**Work instructions**. The data below should be retyped exactly, with the pictures left out.

**Data segment**.
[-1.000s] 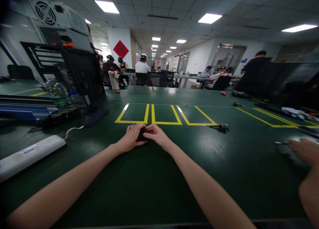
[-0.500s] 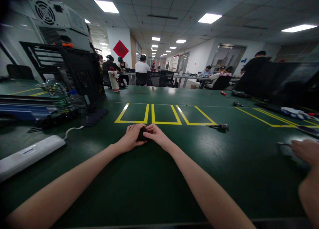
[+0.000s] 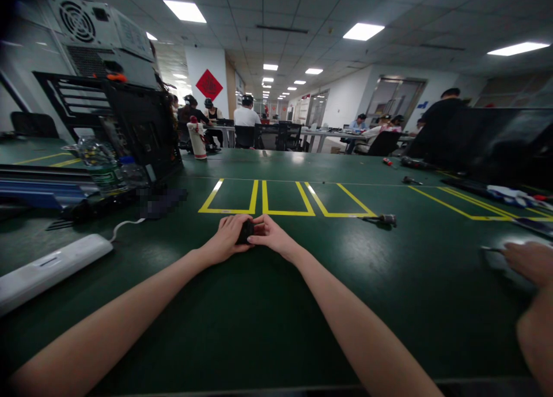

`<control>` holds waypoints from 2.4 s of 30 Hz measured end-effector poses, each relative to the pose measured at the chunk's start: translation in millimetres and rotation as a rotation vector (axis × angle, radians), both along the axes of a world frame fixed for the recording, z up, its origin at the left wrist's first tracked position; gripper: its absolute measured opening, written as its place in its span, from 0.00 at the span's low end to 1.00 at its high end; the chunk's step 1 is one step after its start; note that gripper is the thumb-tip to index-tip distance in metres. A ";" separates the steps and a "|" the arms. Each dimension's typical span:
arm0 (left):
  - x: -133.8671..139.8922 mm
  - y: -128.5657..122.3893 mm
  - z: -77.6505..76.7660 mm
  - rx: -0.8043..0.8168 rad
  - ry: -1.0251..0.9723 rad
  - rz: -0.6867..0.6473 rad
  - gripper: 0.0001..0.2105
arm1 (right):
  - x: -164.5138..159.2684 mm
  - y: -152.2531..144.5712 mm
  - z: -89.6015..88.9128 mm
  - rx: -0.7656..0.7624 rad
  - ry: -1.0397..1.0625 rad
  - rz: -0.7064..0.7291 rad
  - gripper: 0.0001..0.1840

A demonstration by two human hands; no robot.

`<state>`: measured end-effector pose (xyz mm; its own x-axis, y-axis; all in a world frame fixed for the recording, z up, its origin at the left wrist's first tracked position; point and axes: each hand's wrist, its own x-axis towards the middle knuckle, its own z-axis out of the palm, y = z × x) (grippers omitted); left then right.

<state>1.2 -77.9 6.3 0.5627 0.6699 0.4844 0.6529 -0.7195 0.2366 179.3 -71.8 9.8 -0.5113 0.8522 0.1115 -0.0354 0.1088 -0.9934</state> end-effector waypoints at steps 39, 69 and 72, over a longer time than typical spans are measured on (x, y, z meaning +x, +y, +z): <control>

**Written solution**.
[-1.000s] 
[-0.500s] 
[+0.000s] 

`<control>` holds waypoints from 2.4 s of 30 Hz measured end-effector poses, each relative to the pose measured at the chunk's start: translation in millimetres and rotation as a rotation vector (axis × angle, radians), both along the axes of a world frame fixed for the recording, z up, its origin at the left wrist's first tracked position; gripper: its absolute measured opening, written as its place in its span, from 0.00 at the span's low end to 1.00 at its high end; the chunk's step 1 is one step after its start; note that gripper is the thumb-tip to index-tip distance in metres. A ";" separates the steps and a "|" the arms. Each dimension's typical span:
arm0 (left):
  - x: -133.8671..139.8922 mm
  - y: -128.5657..122.3893 mm
  - z: -77.6505..76.7660 mm
  - rx: -0.8043..0.8168 rad
  - ry: -1.0251..0.9723 rad
  - rz: -0.6867..0.6473 rad
  - gripper: 0.0001..0.2105
arm1 (right):
  - x: -164.5138..159.2684 mm
  - y: -152.2531..144.5712 mm
  - z: -89.6015..88.9128 mm
  - rx: -0.7656..0.7624 rad
  - ry: -1.0397..1.0625 rad
  - rz: -0.7064..0.7291 rad
  - gripper: 0.0001..0.1840

A demonstration by two human hands; no robot.

`<state>`: measured end-effector pose (xyz mm; its own x-axis, y-axis; all in a world frame fixed for the recording, z up, its origin at the left wrist's first tracked position; point and axes: each hand's wrist, its own x-axis towards the middle knuckle, its own z-axis out of the palm, y = z × x) (grippers omitted); left then right.

<state>1.2 -77.9 6.3 0.5627 0.6699 0.4844 0.6529 -0.7195 0.2366 179.3 -71.8 9.8 -0.5113 0.8522 0.1115 -0.0354 0.1088 -0.9934</state> end-effector waypoints at steps 39, 69 and 72, over a longer time than typical spans are measured on (x, y, z meaning +x, +y, +z): <control>

A complete answer has now been given.